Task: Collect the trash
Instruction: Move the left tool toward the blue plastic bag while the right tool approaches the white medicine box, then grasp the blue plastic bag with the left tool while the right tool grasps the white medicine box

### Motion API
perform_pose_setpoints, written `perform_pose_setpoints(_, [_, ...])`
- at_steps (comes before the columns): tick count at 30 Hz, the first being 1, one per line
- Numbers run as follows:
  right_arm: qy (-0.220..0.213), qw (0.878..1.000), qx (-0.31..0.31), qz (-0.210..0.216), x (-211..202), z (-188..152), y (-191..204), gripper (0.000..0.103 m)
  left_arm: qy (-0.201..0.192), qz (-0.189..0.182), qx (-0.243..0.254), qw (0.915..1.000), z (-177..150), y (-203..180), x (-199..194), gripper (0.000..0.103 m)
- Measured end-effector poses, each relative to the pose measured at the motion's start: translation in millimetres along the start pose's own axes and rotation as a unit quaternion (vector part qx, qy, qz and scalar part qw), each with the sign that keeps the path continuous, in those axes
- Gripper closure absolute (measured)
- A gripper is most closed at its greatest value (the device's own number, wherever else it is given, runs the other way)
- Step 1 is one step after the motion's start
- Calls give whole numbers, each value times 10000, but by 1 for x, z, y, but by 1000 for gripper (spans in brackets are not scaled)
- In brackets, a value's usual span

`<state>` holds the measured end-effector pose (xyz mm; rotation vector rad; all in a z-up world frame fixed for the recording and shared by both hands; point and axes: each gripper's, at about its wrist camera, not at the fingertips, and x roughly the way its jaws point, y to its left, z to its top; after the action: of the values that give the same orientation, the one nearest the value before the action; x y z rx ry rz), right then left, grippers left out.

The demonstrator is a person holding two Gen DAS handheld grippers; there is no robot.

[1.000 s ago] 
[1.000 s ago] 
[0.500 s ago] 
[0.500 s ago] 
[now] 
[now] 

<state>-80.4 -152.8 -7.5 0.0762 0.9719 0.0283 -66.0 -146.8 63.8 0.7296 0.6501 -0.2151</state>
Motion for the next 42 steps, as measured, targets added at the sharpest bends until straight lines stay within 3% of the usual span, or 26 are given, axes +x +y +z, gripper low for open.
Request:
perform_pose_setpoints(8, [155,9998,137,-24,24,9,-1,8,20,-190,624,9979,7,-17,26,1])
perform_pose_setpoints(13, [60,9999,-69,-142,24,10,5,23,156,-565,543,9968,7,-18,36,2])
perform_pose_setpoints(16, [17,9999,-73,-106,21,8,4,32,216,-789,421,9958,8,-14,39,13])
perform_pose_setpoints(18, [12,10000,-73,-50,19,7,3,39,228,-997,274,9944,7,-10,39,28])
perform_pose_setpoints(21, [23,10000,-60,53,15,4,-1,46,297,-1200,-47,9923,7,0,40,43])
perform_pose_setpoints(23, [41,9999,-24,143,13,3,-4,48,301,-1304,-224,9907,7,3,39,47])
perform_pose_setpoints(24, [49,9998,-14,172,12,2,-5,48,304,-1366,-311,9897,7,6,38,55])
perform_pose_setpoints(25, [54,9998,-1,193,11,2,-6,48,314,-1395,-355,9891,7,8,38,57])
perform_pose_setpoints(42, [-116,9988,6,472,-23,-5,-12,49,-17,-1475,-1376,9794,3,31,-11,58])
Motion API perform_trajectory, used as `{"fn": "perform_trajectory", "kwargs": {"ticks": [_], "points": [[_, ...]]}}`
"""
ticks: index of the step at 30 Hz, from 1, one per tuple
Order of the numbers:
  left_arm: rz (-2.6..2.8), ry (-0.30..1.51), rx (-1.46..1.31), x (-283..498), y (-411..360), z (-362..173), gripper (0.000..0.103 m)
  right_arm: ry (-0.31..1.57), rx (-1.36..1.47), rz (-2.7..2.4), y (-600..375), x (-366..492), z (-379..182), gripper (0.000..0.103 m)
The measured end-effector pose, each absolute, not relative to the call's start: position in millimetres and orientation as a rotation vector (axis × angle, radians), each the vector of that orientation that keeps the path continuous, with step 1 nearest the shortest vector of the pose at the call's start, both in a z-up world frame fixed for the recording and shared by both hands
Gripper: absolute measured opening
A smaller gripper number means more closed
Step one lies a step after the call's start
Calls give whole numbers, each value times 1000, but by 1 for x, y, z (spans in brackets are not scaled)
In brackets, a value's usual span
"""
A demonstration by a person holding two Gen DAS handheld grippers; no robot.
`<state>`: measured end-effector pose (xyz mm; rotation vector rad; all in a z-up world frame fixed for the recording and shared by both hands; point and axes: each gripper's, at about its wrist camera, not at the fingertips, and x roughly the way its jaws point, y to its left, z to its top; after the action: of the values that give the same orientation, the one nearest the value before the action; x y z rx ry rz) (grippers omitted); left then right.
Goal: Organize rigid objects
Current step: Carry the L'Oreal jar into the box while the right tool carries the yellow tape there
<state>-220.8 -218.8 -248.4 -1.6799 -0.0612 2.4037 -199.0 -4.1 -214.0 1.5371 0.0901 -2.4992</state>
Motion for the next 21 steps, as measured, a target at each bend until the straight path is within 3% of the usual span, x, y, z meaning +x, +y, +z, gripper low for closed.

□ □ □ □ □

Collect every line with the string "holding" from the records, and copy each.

The demonstrator is a person holding two Gen DAS handheld grippers; there is no robot.
A demonstration by a person holding two Gen DAS handheld grippers; no robot.

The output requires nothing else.